Exercise brief ::
Beginning with the first line below, please restate each line exactly, down to and including the line containing "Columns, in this".

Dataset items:
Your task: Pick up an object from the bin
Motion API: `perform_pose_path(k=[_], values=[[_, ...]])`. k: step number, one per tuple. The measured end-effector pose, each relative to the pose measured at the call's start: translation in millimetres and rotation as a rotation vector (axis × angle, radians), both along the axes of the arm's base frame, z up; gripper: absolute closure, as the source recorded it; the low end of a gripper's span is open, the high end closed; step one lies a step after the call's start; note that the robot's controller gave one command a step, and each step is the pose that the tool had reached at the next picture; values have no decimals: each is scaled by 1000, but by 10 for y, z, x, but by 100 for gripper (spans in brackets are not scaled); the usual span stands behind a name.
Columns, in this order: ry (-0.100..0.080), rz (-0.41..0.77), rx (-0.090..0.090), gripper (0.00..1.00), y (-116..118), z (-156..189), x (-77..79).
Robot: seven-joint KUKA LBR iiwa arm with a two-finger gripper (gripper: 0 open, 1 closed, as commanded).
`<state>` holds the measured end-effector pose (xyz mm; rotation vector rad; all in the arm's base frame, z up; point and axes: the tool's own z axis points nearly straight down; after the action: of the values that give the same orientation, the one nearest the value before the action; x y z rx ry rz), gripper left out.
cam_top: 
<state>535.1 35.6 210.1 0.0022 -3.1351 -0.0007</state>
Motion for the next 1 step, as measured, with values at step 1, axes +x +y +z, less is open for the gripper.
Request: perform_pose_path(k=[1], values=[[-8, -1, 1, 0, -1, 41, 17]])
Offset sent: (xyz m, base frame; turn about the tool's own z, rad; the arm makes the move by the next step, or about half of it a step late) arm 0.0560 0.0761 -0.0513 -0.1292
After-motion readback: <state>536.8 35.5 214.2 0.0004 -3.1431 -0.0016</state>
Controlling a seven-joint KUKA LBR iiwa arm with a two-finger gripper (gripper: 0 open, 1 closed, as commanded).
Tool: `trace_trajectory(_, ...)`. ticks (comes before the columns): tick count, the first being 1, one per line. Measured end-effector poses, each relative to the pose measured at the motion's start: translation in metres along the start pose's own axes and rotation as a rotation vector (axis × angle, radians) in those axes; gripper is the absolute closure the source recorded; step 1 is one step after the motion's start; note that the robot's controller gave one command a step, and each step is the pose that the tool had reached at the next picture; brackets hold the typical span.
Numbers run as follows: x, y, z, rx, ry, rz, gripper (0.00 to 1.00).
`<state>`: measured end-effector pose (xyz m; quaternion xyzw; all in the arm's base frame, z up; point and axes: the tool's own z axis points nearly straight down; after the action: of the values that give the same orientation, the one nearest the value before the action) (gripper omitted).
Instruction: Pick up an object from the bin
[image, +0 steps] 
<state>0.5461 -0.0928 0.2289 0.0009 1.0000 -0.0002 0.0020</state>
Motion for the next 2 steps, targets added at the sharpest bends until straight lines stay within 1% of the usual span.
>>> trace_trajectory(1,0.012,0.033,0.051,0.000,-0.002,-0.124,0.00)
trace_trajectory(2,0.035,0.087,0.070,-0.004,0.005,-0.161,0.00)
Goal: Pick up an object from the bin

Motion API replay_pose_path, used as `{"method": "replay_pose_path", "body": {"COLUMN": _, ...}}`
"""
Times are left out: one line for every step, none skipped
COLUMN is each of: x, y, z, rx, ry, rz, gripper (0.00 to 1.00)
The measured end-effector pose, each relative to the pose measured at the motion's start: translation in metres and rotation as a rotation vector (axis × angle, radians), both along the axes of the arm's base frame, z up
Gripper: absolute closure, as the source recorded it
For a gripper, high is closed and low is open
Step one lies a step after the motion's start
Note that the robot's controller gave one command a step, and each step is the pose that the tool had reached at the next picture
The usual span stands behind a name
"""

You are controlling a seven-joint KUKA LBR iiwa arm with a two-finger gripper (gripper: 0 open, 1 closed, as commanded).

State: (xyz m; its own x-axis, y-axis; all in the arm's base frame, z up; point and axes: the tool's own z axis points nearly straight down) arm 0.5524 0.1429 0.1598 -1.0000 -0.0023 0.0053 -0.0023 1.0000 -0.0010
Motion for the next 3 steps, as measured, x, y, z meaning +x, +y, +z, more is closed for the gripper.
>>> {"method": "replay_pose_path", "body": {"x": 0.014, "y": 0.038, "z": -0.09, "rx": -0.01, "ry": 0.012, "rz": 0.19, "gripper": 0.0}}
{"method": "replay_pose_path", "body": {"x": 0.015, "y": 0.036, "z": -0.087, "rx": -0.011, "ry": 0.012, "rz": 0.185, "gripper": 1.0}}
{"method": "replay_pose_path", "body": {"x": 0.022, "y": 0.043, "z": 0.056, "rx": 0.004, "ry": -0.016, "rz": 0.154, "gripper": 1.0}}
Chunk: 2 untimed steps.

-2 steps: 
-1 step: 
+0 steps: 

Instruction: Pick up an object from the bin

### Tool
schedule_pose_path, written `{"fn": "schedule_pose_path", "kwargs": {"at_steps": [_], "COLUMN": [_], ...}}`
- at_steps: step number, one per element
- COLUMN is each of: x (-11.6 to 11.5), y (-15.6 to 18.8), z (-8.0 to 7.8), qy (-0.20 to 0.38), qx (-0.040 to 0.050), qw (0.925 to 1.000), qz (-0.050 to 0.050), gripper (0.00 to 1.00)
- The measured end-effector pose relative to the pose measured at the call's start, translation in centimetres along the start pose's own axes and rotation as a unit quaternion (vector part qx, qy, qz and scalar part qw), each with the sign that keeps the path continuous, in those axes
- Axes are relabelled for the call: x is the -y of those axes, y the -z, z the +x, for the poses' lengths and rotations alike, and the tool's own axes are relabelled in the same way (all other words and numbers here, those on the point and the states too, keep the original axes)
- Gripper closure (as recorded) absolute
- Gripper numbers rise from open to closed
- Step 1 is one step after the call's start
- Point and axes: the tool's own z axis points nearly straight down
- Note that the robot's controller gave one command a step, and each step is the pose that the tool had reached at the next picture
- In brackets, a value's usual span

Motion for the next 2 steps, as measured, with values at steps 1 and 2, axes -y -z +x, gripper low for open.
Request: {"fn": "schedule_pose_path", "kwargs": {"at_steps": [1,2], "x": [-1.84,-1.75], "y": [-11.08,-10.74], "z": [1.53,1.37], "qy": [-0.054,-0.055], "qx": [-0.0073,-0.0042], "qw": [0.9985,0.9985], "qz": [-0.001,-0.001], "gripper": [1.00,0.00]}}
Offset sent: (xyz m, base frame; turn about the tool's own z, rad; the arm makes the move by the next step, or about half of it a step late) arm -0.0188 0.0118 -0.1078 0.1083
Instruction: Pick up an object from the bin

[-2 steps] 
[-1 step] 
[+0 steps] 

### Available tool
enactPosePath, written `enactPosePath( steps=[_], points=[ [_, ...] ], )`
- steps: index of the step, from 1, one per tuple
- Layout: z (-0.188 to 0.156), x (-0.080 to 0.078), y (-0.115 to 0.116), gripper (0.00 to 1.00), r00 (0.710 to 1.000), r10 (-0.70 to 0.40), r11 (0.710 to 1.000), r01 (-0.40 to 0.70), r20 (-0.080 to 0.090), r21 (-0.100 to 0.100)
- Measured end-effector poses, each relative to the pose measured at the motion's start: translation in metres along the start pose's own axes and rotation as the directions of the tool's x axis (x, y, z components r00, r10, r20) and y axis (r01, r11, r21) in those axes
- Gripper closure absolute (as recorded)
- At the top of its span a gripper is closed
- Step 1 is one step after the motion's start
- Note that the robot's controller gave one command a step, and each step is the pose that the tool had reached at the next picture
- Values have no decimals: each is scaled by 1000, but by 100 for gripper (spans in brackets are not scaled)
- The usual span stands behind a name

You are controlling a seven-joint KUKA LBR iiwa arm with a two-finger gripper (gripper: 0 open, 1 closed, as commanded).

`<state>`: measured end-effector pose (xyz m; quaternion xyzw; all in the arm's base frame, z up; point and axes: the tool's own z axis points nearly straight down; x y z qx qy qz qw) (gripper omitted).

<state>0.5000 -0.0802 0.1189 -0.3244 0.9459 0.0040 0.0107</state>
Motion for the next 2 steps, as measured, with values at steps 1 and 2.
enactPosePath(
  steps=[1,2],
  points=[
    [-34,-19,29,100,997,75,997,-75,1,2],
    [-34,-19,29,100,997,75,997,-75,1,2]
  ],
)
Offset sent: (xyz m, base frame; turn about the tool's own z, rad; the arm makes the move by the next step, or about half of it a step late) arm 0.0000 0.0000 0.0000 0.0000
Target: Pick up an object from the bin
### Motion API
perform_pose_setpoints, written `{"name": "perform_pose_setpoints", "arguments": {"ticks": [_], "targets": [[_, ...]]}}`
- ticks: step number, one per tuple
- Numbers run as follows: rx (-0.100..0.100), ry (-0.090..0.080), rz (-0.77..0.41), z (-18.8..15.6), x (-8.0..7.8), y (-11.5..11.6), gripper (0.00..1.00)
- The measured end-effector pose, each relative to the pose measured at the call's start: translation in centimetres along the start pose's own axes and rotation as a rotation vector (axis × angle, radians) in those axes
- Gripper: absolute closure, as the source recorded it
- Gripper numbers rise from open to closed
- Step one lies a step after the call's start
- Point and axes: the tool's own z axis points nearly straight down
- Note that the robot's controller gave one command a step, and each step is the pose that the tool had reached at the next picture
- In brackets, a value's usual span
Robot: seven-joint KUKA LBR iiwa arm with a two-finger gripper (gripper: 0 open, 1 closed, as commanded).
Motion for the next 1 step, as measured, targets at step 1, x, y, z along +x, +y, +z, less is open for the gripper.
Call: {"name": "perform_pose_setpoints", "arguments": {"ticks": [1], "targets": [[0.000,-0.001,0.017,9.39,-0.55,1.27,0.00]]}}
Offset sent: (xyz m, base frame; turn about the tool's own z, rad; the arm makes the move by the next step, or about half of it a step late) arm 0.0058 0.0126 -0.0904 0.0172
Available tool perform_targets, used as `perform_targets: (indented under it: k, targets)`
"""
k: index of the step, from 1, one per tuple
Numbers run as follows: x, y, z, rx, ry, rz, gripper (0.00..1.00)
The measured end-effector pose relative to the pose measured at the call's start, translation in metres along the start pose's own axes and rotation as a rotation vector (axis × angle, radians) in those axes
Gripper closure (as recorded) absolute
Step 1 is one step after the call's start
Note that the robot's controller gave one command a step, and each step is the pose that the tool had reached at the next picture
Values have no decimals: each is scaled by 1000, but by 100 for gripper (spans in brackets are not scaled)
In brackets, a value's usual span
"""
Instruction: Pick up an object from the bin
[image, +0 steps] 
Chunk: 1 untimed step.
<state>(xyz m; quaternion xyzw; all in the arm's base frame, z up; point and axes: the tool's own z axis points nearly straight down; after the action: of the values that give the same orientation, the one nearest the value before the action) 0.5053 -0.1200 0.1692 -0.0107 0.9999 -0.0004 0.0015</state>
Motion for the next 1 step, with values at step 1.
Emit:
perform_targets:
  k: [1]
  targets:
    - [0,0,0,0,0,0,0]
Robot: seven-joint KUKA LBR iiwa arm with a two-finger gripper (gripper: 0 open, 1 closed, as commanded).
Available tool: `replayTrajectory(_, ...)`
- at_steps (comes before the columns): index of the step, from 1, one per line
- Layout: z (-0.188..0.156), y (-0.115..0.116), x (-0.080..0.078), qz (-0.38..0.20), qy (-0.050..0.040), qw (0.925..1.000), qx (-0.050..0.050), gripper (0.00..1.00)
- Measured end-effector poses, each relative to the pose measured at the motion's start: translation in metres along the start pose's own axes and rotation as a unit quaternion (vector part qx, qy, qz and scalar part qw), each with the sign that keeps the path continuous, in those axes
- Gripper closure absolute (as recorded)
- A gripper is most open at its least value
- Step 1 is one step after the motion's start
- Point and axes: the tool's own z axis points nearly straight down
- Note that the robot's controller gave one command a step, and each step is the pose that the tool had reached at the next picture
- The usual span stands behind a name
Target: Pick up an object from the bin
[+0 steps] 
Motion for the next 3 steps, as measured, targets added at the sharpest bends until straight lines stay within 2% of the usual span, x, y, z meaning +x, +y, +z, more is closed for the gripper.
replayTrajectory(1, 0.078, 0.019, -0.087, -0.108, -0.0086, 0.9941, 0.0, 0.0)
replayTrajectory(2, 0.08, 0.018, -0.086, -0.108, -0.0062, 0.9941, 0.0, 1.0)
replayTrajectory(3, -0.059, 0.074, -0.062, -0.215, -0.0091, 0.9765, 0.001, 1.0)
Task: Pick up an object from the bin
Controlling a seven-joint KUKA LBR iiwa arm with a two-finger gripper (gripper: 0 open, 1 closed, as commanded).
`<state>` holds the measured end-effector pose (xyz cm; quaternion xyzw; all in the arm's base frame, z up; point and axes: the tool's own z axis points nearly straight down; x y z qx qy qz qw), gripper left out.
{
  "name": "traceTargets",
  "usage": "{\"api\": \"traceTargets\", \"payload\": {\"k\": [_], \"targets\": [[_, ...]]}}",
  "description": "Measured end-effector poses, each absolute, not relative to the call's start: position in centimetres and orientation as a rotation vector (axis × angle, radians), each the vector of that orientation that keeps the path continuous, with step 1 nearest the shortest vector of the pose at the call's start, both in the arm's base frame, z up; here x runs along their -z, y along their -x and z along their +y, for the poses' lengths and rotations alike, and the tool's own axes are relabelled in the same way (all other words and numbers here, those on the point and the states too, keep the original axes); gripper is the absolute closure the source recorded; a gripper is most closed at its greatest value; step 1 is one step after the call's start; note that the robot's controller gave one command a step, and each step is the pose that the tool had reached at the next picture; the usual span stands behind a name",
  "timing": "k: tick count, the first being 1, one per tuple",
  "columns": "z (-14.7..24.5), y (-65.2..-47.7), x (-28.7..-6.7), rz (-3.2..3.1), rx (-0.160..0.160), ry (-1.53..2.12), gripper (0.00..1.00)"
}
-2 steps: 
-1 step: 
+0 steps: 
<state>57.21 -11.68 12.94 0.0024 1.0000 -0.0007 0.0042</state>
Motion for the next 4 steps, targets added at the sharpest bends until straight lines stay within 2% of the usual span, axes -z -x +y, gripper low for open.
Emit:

Task result ::
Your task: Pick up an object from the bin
Motion API: `perform_pose_path(k=[_], values=[[_, ...]])`. k: step number, one per tuple. The measured end-effector pose, each relative to the pose measured at the call's start: translation in millimetres and rotation as a rotation vector (axis × angle, radians), both along the axes of the arm's base frame, z up; gripper: absolute closure, as the source recorded it; the low end of a gripper's span is open, the high end closed; step one lies a step after the call's start; note that the robot's controller gave one command a step, and each step is the pose that the tool had reached at the next picture; values have no decimals: each is scaled by 1000, but by 10 for y, z, x, but by 100 for gripper (spans in brackets are not scaled); the usual span stands behind a name.
Columns, in this order: ry (-0.100..0.080), rz (-0.41..0.77), rx (-0.090..0.090), gripper (0.00..1.00), y (-116..118), z (-156..189), x (-77..79).

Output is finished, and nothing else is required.